» **Exercise brief**: Look below for the line that contains "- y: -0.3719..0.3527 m", then copy it and each following line exactly, through and including the line that contains "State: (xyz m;".

» **Provided data**:
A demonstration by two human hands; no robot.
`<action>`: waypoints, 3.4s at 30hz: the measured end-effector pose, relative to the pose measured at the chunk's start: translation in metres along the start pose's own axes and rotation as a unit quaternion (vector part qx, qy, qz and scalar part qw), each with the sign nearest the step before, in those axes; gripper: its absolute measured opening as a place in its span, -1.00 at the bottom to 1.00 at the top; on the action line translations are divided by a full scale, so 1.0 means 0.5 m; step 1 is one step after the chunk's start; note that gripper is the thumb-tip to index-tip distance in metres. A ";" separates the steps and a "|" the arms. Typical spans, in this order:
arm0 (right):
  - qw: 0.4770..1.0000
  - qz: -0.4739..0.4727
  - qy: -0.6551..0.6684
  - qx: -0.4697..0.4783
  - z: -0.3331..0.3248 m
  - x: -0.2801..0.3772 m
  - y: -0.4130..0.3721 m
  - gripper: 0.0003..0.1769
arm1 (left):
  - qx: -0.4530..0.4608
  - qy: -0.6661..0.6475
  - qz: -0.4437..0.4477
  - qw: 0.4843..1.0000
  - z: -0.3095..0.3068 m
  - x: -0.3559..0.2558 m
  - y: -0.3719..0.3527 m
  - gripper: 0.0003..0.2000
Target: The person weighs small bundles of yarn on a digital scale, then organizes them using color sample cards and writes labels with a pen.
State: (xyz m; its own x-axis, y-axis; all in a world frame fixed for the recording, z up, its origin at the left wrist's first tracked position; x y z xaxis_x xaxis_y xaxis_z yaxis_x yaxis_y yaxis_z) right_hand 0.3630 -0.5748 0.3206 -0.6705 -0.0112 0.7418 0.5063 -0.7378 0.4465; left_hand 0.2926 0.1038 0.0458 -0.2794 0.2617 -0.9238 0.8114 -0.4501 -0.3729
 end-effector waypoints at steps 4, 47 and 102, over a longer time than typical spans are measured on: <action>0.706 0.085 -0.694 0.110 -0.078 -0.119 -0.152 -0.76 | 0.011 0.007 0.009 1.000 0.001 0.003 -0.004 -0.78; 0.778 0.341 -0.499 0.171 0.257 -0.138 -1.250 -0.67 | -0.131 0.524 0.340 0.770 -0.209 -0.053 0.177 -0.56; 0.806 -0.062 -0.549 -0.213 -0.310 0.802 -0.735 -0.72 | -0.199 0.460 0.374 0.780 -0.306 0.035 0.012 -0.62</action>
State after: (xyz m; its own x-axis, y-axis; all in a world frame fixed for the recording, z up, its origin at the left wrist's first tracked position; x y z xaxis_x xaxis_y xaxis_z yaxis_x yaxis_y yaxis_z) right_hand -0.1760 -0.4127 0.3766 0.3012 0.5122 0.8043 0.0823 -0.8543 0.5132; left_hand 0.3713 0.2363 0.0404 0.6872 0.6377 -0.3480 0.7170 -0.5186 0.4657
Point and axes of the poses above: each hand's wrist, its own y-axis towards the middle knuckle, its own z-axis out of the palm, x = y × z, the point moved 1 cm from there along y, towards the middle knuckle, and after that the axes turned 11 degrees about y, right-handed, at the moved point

» **Written answer**:
  - y: -0.3719..0.3527 m
  - gripper: 0.0003..0.2000
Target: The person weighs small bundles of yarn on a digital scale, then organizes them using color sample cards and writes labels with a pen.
State: (xyz m; its own x-axis, y-axis; all in a world frame fixed for the recording, z up, its origin at the left wrist's first tracked position; x y z xaxis_x xaxis_y xaxis_z yaxis_x yaxis_y yaxis_z) right_hand 0.3630 -0.5748 0.3206 -0.6705 -0.0112 0.7418 0.5063 -0.7378 0.4465; left_hand 0.2926 0.1038 0.0458 -0.2794 0.2617 -0.9238 0.8114 -0.4501 -0.3729

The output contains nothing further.